Frank Leslie Thomson Wilmot (6 April 1881 – 22 February 1942), who published his work under the pseudonym Furnley Maurice, was a noted Australian poet, best known for To God: From the Warring Nations (1917).

Early life
Wilmot was a son of Henry William Wilmot, an ironmonger and pioneer of the socialist movement in Victoria, and his wife, Elizabeth Mary Hind. He was born at Collingwood, a suburb of Melbourne, and was educated at the North Fitzroy State School. In 1895 he obtained employment at Cole's Book Arcade, Melbourne. He married Ida Meeking in 1910, and they had two sons. Wilmot gradually improved his position at the book arcade and, when the business was wound up by the executors of the Cole estate in 1929, held the position of manager.

Career
Wilmot began contributing verse to The Tocsin, a Melbourne Labour paper, before he was 20 and also produced his own monthly magazine called Microbe.

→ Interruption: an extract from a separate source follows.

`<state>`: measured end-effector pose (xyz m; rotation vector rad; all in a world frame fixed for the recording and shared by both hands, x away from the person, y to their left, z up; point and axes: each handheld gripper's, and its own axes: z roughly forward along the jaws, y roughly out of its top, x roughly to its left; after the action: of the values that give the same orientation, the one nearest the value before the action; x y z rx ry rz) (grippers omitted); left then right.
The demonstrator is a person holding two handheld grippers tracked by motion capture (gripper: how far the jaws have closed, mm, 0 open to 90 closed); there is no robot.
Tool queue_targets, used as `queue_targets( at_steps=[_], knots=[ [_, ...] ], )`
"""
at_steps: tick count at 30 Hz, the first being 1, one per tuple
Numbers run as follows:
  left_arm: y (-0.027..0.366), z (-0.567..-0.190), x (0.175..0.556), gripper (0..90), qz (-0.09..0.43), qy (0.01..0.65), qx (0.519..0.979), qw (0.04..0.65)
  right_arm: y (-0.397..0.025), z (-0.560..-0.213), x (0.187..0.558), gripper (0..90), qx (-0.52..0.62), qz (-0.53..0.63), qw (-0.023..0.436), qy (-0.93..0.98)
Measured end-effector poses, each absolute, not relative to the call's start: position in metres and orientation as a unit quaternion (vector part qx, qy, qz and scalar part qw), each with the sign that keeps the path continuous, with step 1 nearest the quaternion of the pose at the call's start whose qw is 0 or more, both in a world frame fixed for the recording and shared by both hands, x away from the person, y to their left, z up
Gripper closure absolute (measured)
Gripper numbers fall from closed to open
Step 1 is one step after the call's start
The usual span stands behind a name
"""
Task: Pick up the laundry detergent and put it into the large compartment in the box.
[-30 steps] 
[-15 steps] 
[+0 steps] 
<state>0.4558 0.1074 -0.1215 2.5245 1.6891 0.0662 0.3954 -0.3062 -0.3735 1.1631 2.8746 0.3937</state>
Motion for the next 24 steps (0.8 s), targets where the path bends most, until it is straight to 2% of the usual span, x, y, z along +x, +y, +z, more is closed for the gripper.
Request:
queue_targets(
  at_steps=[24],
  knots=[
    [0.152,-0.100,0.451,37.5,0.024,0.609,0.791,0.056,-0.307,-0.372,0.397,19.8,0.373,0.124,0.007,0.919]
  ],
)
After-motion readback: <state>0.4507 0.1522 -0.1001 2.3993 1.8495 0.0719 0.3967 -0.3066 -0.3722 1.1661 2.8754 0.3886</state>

His first separate publication, Some Verses by Frank Wilmot, appeared in 1903, and attracted little notice. Another little volume, Some More Verses, was printed in 1904 but was suppressed before publication. Some years later a few copies of this volume were discovered which found their way into collectors' hands. Finding at one stage that his work was being persistently rejected, especially by Bulletin where the editor Alfred George Stephens was known to dislike Wilmot, Wilmot adopted the pseudonym of "Furnley Maurice", and his poems thereafter were published either anonymously or under this pseudonym.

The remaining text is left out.